Die Fahndung der Polizei nach dem Mörder von Knauthain hat bisher zu keiner Spur geführt.

Der gesuchte Mordverdächtige Hermann H. ist seit der Tat am 3. Dezember verschwunden. Laut Ermittlerkreisen wird nicht mehr ausgeschlossen, dass der 50-Jährige sich selbst getötet habe. Hinweise auf einen Selbstmord gebe es zwar laut Staatsanwaltschaft bisher nicht. Medienberichten zufolge soll Hermann H. aber bei der Behörde einen Abschiedsbrief abgegeben haben.

Der Österreicher hatte den Knauthainer Reiterhof-Chef Rocco J. vorige Woche Donnerstag kaltblütig erschossen.

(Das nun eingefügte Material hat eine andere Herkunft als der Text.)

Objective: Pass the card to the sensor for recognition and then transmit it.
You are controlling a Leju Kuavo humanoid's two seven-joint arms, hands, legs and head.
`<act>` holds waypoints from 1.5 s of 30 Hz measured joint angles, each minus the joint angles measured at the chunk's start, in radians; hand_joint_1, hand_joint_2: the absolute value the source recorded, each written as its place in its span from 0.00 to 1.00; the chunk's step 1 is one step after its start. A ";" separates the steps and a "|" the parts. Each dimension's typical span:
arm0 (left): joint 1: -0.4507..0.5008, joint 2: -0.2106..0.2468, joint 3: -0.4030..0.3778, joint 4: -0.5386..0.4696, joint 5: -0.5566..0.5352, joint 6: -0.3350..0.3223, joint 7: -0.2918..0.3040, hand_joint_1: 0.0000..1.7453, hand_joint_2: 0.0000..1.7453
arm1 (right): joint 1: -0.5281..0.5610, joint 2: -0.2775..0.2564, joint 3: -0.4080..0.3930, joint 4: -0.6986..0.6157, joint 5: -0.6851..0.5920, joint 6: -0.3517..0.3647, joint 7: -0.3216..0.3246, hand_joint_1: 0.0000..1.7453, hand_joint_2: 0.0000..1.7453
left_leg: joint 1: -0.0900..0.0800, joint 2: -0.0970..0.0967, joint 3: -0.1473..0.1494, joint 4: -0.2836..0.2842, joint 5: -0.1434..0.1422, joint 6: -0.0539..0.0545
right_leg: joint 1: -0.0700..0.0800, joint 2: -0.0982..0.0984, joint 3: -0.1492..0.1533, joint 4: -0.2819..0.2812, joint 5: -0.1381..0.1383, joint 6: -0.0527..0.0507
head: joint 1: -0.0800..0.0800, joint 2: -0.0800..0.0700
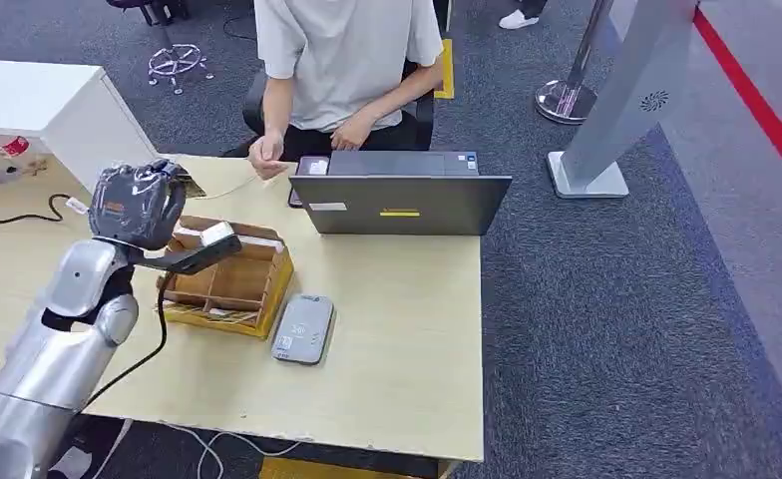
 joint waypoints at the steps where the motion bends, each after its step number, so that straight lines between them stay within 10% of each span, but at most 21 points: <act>1: 0.000 -0.002 -0.006 0.001 -0.004 0.007 0.003 1.00 1.00 | -0.001 0.000 0.000 0.000 0.002 0.000 0.000 0.00 0.00 | 0.000 0.000 0.000 0.000 0.000 0.000 | 0.000 0.000 0.000 0.000 0.000 0.000 | 0.000 0.000; 23: 0.060 -0.074 -0.200 -0.119 -0.081 -0.076 0.016 1.00 1.00 | 0.000 0.000 -0.002 0.003 0.013 -0.017 0.008 0.00 0.00 | 0.000 0.000 0.000 0.000 0.000 0.000 | 0.000 0.000 0.000 0.000 0.000 0.000 | 0.000 0.000; 38: 0.032 -0.172 -0.330 0.050 -0.152 -0.104 0.039 1.00 1.00 | -0.005 0.019 -0.003 0.008 0.014 -0.022 0.011 0.00 0.00 | 0.000 0.000 0.000 0.000 0.000 0.000 | 0.000 0.000 0.000 0.000 0.000 0.000 | 0.000 0.000; 45: 0.031 -0.218 -0.354 0.151 -0.177 -0.189 0.148 1.00 1.00 | -0.005 0.017 -0.012 0.008 0.013 -0.013 -0.002 0.00 0.00 | 0.000 0.000 0.000 0.000 0.000 0.000 | 0.000 0.000 0.000 0.000 0.000 0.000 | 0.000 0.000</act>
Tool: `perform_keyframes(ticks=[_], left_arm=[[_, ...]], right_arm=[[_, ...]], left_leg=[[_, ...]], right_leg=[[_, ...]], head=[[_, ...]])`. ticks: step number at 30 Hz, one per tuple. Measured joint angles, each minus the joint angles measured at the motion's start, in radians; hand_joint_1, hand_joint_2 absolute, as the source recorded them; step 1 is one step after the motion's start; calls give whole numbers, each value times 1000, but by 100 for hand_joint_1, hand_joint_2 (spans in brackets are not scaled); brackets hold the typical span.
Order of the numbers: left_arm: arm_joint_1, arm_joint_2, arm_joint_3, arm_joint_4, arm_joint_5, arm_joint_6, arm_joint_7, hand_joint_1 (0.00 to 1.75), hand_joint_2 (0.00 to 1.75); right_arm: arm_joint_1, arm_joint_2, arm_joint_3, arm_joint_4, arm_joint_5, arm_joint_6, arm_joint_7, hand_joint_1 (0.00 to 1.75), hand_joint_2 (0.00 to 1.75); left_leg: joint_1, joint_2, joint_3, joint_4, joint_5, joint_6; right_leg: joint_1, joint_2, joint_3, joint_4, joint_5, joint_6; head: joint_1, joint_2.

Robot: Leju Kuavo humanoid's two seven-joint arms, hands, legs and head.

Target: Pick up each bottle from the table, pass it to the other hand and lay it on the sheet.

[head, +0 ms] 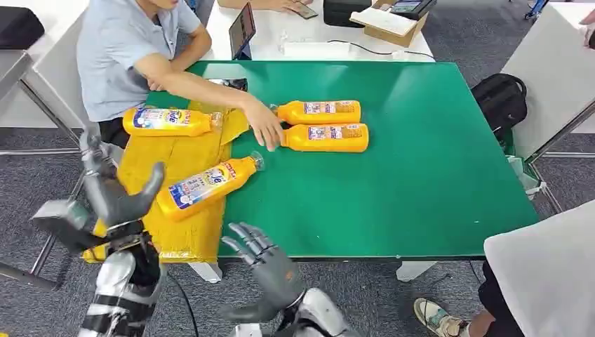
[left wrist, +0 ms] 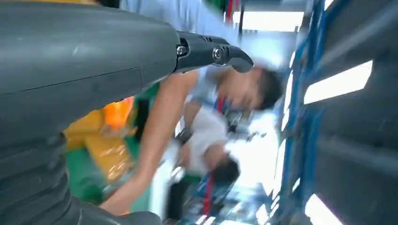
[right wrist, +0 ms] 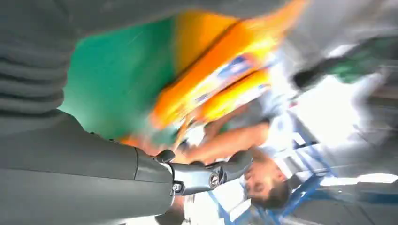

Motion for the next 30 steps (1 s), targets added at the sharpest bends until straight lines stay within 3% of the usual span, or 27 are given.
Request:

Am selben Tag hinterlegte er bei der Staatsanwaltschaft einen Umschlag mit Gerichtsakten. Vermutlich ist ein Erbschaftsstreit um das Gestüt in Knauthain das Mordmotiv. H. soll vor vier Jahren seine Familie für eine Geliebte verlassen haben. Diese soll in Leipzig ein Erbe – besagten Reiterhof – erwartet haben.  Darauf hatte es der mutmaßliche Mörder wohl abgesehen. Österreichischen Medien zufolge ist der 50-Jährige verschuldet.